Databricks Connect
Databricks Connect allows you to centralize your Python code in your Dagster project while executing Spark workloads remotely on a Databricks cluster. Unlike job submission approaches, your code runs in the Dagster process, but Spark operations execute on Databricks compute.

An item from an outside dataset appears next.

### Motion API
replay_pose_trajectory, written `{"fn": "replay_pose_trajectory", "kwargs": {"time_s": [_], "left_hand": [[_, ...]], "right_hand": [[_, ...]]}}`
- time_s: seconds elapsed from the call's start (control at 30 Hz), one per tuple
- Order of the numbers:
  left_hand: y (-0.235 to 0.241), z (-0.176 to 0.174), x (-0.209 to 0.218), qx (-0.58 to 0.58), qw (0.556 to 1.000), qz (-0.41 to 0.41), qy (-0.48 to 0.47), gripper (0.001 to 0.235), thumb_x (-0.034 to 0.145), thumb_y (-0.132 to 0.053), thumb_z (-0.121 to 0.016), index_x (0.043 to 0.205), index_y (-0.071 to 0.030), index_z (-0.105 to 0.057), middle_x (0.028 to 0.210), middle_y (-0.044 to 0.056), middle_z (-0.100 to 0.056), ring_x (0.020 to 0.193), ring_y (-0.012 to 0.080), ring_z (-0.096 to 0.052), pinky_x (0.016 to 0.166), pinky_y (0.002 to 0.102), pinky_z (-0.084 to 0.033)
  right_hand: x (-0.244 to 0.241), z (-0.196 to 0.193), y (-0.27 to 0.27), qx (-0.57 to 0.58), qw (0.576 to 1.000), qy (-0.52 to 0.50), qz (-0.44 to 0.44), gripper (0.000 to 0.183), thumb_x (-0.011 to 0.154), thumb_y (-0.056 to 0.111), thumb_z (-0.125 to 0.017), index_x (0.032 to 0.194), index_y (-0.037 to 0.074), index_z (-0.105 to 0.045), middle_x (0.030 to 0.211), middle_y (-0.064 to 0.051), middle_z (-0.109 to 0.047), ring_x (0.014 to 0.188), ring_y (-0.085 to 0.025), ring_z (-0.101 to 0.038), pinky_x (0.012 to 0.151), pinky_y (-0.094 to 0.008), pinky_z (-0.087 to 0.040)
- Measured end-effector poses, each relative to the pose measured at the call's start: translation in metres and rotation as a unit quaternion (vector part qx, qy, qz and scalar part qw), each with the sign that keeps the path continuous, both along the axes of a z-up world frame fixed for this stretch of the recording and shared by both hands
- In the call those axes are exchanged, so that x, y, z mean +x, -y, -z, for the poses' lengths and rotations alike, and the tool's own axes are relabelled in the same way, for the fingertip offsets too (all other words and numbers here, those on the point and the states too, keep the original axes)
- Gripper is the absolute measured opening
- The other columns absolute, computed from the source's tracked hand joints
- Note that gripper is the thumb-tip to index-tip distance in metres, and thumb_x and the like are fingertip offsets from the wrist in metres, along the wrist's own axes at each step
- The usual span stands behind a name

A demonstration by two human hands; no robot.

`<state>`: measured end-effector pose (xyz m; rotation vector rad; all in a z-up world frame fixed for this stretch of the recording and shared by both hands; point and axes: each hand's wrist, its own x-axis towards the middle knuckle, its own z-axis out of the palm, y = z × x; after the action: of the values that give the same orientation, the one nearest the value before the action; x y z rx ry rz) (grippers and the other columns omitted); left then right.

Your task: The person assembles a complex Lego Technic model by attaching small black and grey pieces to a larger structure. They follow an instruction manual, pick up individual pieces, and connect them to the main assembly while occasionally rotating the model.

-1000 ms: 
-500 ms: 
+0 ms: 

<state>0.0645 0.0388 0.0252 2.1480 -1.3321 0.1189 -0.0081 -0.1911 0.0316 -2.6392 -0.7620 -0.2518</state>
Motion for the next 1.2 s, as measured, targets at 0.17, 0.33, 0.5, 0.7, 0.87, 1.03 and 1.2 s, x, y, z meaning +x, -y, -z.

When to use Databricks Connect
Databricks Connect is best for:
- Interactive development and quick iterations
- Centralized code that doesn't need deployment to Databricks
- Moderate-sized workloads where you want simpler debugging
- Greenfield Databricks use cases
It's not suitable for:
- Large batch jobs that should run independently
- Long-running workloads that would block the Dagster process
- Scenarios where network connectivity to Databricks is unreliable
Step 1. Prepare a Dagster project
-
To begin, you'll need a Dagster project. You can use an existing project or create a new one.
-
Activate your project virtual environment:
source .venv/bin/activate -
Add the
databricks-connectlibrary to your project:- uv
- pip
uv add databricks-connectpip install databricks-connect -
Configure your environment:
export DATABRICKS_HOST=https://dbc-xxxxxxx-yyyy.cloud.databricks.com/
export DATABRICKS_TOKEN=<your-personal-access-token>
Step 2: Write a script to run Spark operations on Databricks
Next, write a Python script that connects to Databricks to run Spark operations.
In the example below:
- The Python code runs in your Dagster deployment
- Spark DataFrame operations execute remotely on Databricks
- You have direct access to the Spark API within your asset functions
- There is no job submission overhead for interactive workloads
src/<project-name>/defs/databricks-assets.py
import os
from databricks.connect import DatabricksSession
from pyspark.sql import SparkSession
import dagster as dg
# Create the Databricks session resource
databricks_session = (
DatabricksSession.builder.remote(
host=dg.EnvVar("DATABRICKS_HOST"),
token=dg.EnvVar("DATABRICKS_TOKEN"),
)
.serverless()
.getOrCreate()
)
@dg.definitions
def resources():
return dg.Definitions(resources={"spark": databricks_session})
@dg.asset
def my_spark_asset(
context: dg.AssetExecutionContext, spark: dg.ResourceParam[SparkSession]
):
# This code runs in Dagster, but Spark operations execute on Databricks
df = spark.sql("SELECT * FROM catalog.schema.table")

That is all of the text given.